In summary, the numerically exact categorical compression introduced here allows the STP-DAS σ-build algorithm to bypass entire categories of determinants while preserving both the vectorized structure and the local addressing scheme of STP-DAS. Because the compression is fully lossless, the omitted determinants have no impact on the resulting Ritz eigenvalue–eigenvector pair.

The final hurdle in reducing CI memory demands lies in the iterative solver. In CI, the Hamiltonian operator is diagonalized iteratively within the full Hilbert space of the system. As a result, the error in the computed Ritz value directly reflects the missing correlation energy in the associated approximate wavefunction. This enables the Ritz residual, defined as rHC − EC, to be computed and appended as an additional CI expansion vector. The norm of the residual provides rigorous bounds on the missing correlation energy relative to the true eigenpair (eigenvector and eigenvalue) of the Hamiltonian in the chosen basis94,95,97,98,99,100,101,102,103. A widely used approach that leverages this principle is the Davidson iterative solver104. Other related methods that use residual norm as the convergence criterion include the locally optimal block preconditioned conjugate gradient (LOBPCG) method105, the Jacobi-Davidson106 method and generalized preconditioned locally harmonic residual (GPLHR) method107,108.

By applying numerical or convergence thresholds at various stages of the Davidson method104, one can exploit the sparsity of newly generated CI expansion vectors.

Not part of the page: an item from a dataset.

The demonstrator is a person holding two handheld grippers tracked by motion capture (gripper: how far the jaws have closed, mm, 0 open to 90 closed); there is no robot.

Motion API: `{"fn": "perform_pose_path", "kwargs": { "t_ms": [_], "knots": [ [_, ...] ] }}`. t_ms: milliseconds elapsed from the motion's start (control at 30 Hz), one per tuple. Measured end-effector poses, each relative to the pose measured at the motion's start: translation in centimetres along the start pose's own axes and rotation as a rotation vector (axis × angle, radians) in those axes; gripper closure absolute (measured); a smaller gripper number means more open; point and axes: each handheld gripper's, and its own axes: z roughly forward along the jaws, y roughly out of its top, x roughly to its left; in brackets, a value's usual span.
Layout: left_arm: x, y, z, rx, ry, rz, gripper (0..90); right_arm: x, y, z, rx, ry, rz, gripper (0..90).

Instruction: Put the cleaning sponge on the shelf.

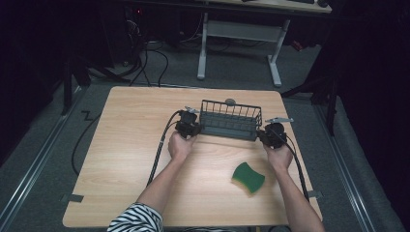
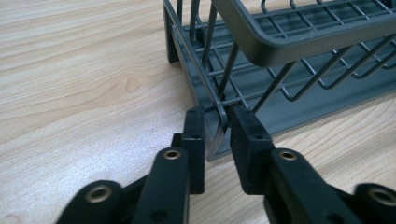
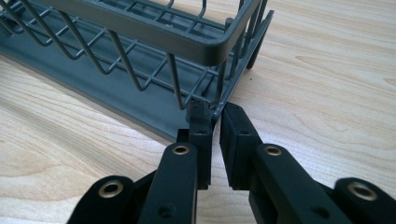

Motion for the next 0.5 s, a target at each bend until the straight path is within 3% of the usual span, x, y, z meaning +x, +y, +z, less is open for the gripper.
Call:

With sufficiently tight thresholds, these vectors can span the part of the Hilbert space required to accurately represent the desired wavefunction and drive the iterative diagonalization to any desired level of precision. The Davidson method104 utilized the Davidson preconditioner, which generates the ith component of the next trial expansion vector according to

$${t}_{i}\leftarrow \left\{\begin{array}{ll}0,\quad &\,{{\mbox{if}}}\,\,| \lambda -{H}_{ii}| \,\,{{\rm{is}}}\; {{\rm{small}}}\,\\ \frac{{r}_{i}}{\lambda -{H}_{ii}},\quad &\,{{\mbox{else}}}\,\end{array}\right.$$
(2)

Here, λ is the Ritz value of the current iteration, Hii is the ith element of the diagonal of the Hamiltonian H, and ri is the ith component of the current residual. Among the various preconditioners employed in the Davidson method97,98,103,109,110,111, compression-compatible preconditioners, which discard terms ti below a numerical threshold ε, have been shown to achieve convergence to the exact same results as the traditional Davidson preconditioner97,98,99,101,112.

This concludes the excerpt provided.